Bloco Central

Deve ou não Rio aceitar o desafio de Montenegro?

Para Pedro Marques Lopes, comentador da TSF, Rui Rio só deve aceitar o desafio se for "inconsciente". Pedro Adão e Silva considera que não responder "é sempre estar em perda".

Depois de Luís Montenegro ter anunciado ao país a disponibilidade para suceder a Rui Rio e ter desafiado o atual líder para marcar eleições diretas no PSD, Pedro Marques Lopes, comentador da TSF, defendeu no programa Bloco Central que o presidente do partido não deve ir a jogo e avançar para eleições internas.

"Só se for inconsciente, se não olhar para o bem do partido e se for suicida", afirmou o comentador, que sublinha: "Rui Rio foi eleito há um ano e nunca se sujeitou a umas eleições durante este ano. O único património que tem em termos eleitorais são as suas vitórias".

E acrescenta: "Se o partido for para eleições sabendo que tem se de entregar as listas para as eleições europeias até final de março ou principio de abril, o próximo líder do partido vai ter uma ou duas semanas para fazer essas listas".

Pedro Marques Lopes deixa ainda críticas à declaração feito pelo ex-líder parlamentar, considerando que Luís Montenegro pouco ou nada disse. "Não acredito que haja eleições diretas, mas, se existirem, Luís Montenegro diz que há duas estratégias diferentes, não diz é quais são, a única coisa que fez foi adjetivar a estratégia de Rui Rio como perdedora.
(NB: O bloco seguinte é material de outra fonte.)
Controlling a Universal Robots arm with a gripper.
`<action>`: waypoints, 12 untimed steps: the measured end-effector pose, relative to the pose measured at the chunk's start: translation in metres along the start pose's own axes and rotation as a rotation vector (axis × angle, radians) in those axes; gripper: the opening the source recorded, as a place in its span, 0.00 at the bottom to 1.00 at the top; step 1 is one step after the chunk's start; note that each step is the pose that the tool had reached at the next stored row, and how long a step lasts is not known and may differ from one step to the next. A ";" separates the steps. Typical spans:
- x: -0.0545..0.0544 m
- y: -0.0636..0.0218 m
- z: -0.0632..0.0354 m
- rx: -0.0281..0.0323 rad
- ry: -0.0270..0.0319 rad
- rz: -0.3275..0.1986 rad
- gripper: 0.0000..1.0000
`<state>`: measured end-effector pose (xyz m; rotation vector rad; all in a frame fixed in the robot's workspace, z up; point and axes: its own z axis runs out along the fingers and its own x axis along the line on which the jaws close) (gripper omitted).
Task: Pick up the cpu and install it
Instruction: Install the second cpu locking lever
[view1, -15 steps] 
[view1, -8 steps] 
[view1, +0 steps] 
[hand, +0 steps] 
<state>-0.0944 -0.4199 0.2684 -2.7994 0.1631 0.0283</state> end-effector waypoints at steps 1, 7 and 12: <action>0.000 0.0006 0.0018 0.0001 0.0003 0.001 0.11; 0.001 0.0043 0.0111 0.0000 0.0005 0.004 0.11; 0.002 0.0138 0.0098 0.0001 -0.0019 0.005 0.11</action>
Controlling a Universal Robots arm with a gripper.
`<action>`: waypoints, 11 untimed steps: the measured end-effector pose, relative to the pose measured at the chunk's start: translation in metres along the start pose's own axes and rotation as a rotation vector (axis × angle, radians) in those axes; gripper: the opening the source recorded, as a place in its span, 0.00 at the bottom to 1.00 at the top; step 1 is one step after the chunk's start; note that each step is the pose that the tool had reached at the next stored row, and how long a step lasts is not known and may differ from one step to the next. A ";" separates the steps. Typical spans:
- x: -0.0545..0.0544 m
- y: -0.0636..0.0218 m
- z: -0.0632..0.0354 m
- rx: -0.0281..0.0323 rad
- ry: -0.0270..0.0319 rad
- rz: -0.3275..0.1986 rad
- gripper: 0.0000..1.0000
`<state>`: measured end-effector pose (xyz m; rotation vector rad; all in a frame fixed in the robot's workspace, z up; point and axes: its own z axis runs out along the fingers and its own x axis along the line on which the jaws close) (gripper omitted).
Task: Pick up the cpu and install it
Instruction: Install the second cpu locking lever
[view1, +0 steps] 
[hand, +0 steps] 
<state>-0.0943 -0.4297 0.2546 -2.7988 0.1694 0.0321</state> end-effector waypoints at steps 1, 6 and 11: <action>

Isso não é nada", defendeu.

No entender do comentador da TSF, Rui Rio também não está isento de culpas, tendo cometido um "erro primário" ao não ter clarificado desde o primeiro dia quem estava ou não com o presidente do partido. "Deixou arrastar a situação muito tempo", justifica. Pedro Marques Lopes considera, no entanto, que o desafio lançado por Luís Montenegro pode até ser positivo para Rui Rio.

"Vai haver uma clarificação, mas que vais ser dramática para o PSD, porque não vejo forma de, depois deste tipo de declarações, o partido voltar a estar unido", adianta ainda Pedro Marques Lopes, que remata: "Rui Rio precisava de um conflito. Vive melhor no conflito e vai ajudá-lo a marcar uma posição de força dentro do partido, algo que ainda não fez".

Já Pedro Adão e Silva, também comentador residente do Bloco Central, considera que Rui Rio deve aceitar o desafio, até porque, entende, ao prolongar esta crise, o presidente do PSD corre o risco de que a situação seja comparada à do PS, em 2014, no momento em que António Costa sucedeu a António José Seguro.

"Perante este tipo de confrontos, não responder é sempre estar em perda - algo que os apoiantes de Rui Rio têm feito para fragilizar Montenegro -, como é estar em perda estabelecer paralelismos com a situação de António José Seguro e António Costa, porque estão sempre a colocar Rui Rio na posição de António José Seguro", considera Pedro Adão e Silva.

Nesse sentido, o comentador da TSF defende que os casos não são comparáveis, defendendo ainda que, em 2014, existia "um clamor a favor de António Costa que trazia a expectativa de resultados eleitorais, que tinha um passado de resultados eleitorais e de poder executivo, tudo coisas que não existem no caso de Montenegro".

Segundo Pedro Adão e Silva, a atual crise interna do PSD pode "não ser passível de ser superada", sendo mesmo "uma fase avançada de uma crise de desagregação" do partido.

Quanto a Luís Montenegro, o comentador do programa Bloco Central entende que "não tem nada que o transforme" num candidato a primeiro-ministro. "Pode ser um líder da oposição, pode ser um líder transitório para, mais tarde, aparecer o verdadeiro líder do PSD, agora, acho difícil que alguém veja em Luís Montenegro o perfil de candidato a primeiro-ministro", assinala.